Queen Street was originally called Widgery Lane, then later Hodge Lane, but in the 1880s, it was renamed again as Queen Street, most probably in honour of Queen Victoria. However, on the 28 March 1871, the "Leeds Mercury" carried a report of fire at Mr William Allanson’s draper’s shop in Queen’s-street, Hodge Lane, Horbury, so it is likely that local people had already termed Hodge Lane as Queen Street before the change was made official.
Above: A 1930s picture of the old buildings at the junction of High Street and Queen Street, some which are believed to date back to the 15th Century.
Above: A similar shot to the above 1930s picture of the junction of High Street and Queen Street, but this time in 2016. Picture courtesy of Helen Bickerdike.
Above: Shops at the top of Queen Street, opposite St. Peter's Church in the 1980s. Photograph courtesy Neville Ashby.
Above: Part way up Queen Street is a garden dedicated to the memory of Horbury born author Stan Barstow, author of the novels"A Kind of Loving" and "Joby".
Above: This building on Queen Street, Horbury with a 1717 datestone, which demonstrates the great age of these shops.

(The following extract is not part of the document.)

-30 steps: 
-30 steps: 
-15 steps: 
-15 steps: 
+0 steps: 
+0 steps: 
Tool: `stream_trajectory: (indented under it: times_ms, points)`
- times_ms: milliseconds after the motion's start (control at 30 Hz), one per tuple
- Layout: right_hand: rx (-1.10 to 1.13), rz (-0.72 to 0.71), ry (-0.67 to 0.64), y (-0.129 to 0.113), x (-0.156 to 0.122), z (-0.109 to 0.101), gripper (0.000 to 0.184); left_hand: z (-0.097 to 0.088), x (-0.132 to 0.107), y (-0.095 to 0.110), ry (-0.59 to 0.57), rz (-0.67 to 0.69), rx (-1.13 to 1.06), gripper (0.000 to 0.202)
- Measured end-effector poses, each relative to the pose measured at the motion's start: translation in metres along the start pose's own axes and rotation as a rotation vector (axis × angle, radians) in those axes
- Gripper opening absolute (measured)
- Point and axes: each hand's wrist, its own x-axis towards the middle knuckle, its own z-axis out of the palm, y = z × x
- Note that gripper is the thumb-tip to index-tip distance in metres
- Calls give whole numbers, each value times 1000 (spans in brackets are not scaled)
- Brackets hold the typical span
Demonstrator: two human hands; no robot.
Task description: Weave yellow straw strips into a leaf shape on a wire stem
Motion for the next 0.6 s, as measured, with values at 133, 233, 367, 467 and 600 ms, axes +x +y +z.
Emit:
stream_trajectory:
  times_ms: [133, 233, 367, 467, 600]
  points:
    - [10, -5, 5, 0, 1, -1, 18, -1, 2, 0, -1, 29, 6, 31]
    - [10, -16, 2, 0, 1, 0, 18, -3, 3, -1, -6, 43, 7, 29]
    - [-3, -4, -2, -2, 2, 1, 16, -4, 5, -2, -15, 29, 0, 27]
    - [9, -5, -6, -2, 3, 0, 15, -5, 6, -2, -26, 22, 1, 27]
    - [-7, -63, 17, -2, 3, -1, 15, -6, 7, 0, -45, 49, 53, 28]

Above: Central Stores, Grocery and Drapery believed to be located on Queen Street, Horbury. Thanks to Anne-Marie Fawcett for the picture.
Above: Old Horbury looking down Queen Street in the early 20th Century. The shop on the corner is now the Post Office and the wall on the left-hand side of the picture has been lowered in height. Thanks to Anne-Marie Fawcett for the picture.
High Street is the main thoroughfare through Horbury between Wakefield and Ossett and the appearnce hasn't changed too much over the years, although the shops certainly have.
Above: Horbury High Street in about 1905. The Fleece Hotel is on the right and next door is Slater's Tea Stores. Slaters shop was at the junction of High Street and School Lane. Slater's Tea Stores were built in 1901 and the shop was demolished when both High Street and School Lane were widened in 1929.
Above: Horbury High Street in the 1990s with the old Co-Op building on the left.
Above: This is how the Co-operative Store in Westfield Road, Horbury used to look in the 1980s. The new store which replaced this one was built on the High Street in the 2000s.
Above: Horbury High Street in 2016, with the new Co-Op building on the near right and the entrance to Queen Street on the left. Picture courtesy of Helen Bickerdike.
Above: The old Methodist Chapel on Horbury High Street was demolished and this is the new Horbury Methodist Church built in its place and opened in the summer of 2016. Picture courtesy Anne-Marie Fawcett.
Above: The Foundation Stone laid in 2015 to mark the construction of the new Methodist Church on Horbury High Street. Picture is courtesy of Anne-Marie Fawcett.